(Task objective) Work out how many lines in the data hold the string "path". Reply with only that number.

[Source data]
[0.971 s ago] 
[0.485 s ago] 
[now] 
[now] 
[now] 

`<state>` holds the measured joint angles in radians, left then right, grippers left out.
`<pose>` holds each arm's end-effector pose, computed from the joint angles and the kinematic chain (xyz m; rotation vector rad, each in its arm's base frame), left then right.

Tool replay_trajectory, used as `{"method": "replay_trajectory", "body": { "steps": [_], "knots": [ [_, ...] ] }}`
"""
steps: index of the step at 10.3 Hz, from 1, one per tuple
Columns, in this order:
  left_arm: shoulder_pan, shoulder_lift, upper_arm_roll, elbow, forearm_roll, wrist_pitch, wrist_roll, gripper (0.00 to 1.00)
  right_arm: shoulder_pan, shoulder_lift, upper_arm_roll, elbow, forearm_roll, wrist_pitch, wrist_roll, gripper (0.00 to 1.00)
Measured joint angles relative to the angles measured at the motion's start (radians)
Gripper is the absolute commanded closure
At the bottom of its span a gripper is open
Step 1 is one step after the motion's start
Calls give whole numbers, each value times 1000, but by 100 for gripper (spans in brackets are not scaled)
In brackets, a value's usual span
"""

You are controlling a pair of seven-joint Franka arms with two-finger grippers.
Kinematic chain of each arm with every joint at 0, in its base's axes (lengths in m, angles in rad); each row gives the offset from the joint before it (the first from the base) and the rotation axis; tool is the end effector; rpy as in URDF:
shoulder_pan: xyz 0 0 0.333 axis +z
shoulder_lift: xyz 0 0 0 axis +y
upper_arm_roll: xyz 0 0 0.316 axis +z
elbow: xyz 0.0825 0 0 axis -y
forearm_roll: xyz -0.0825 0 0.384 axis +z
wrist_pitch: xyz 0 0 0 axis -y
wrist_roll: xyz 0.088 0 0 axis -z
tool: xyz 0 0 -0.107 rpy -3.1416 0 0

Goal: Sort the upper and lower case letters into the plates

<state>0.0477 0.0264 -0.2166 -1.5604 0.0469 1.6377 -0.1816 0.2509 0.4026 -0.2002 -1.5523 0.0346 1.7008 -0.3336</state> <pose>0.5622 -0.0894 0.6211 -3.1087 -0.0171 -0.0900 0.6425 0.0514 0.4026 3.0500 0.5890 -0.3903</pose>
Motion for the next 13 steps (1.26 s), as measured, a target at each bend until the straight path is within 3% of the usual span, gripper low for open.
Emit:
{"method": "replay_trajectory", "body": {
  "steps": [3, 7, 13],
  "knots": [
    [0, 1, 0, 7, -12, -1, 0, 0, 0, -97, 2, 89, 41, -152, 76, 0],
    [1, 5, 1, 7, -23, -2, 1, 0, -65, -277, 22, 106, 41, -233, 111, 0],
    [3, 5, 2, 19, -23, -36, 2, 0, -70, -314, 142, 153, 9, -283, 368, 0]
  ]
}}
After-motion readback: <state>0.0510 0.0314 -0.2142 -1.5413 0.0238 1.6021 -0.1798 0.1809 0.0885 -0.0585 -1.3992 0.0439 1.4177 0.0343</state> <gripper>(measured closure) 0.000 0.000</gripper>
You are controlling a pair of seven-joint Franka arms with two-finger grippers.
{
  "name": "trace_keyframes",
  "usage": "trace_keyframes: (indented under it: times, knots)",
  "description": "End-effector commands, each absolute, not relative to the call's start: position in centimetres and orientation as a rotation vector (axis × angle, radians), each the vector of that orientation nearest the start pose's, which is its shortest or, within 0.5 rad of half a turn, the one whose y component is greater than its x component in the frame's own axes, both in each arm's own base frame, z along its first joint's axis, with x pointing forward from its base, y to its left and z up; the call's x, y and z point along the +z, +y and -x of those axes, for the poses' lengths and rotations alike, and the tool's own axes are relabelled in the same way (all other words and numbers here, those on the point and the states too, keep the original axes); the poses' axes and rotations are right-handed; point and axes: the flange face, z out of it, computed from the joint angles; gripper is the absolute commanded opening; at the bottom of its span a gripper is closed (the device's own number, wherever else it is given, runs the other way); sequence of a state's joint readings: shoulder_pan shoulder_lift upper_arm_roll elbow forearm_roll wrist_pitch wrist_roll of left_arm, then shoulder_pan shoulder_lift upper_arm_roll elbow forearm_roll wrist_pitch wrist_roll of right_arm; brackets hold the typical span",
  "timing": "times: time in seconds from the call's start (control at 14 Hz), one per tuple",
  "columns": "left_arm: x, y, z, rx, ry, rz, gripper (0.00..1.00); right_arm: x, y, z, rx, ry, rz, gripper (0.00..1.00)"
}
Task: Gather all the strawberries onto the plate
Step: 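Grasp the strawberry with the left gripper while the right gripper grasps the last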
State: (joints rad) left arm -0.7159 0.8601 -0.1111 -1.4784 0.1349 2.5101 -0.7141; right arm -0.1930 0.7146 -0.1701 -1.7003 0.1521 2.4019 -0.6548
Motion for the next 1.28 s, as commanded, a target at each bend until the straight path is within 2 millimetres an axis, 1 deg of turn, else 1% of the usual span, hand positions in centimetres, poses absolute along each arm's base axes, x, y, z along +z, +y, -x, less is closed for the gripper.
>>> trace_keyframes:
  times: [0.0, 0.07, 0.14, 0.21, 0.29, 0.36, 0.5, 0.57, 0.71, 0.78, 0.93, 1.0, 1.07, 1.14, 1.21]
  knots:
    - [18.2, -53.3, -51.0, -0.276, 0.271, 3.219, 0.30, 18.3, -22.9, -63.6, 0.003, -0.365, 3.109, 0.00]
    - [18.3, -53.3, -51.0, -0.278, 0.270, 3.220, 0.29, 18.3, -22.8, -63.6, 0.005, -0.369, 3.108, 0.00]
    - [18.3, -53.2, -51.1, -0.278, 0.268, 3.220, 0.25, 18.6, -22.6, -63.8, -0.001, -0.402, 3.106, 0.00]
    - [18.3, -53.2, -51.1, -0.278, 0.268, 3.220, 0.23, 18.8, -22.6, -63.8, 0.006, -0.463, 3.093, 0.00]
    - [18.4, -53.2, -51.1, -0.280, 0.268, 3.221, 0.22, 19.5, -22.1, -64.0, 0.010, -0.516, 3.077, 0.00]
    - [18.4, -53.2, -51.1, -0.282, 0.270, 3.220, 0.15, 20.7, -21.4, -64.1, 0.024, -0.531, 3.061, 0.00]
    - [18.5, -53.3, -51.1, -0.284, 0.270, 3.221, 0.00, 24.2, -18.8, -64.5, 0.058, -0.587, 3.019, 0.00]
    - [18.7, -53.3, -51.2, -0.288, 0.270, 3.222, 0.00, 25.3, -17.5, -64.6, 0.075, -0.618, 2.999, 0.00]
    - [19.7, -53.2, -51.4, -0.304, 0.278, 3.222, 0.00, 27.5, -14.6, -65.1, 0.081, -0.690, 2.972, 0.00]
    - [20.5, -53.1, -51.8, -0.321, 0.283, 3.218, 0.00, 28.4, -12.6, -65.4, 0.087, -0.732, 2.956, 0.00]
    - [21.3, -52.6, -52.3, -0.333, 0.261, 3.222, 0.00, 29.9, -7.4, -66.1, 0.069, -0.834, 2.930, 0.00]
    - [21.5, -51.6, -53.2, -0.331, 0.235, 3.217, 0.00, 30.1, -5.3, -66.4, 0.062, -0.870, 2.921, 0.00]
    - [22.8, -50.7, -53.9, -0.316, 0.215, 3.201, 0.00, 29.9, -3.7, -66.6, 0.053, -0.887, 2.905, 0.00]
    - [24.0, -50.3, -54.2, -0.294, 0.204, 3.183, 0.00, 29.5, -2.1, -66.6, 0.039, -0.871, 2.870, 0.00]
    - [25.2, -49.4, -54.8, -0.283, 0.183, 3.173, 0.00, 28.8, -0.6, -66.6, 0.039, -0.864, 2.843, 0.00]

(Exercise answer) 2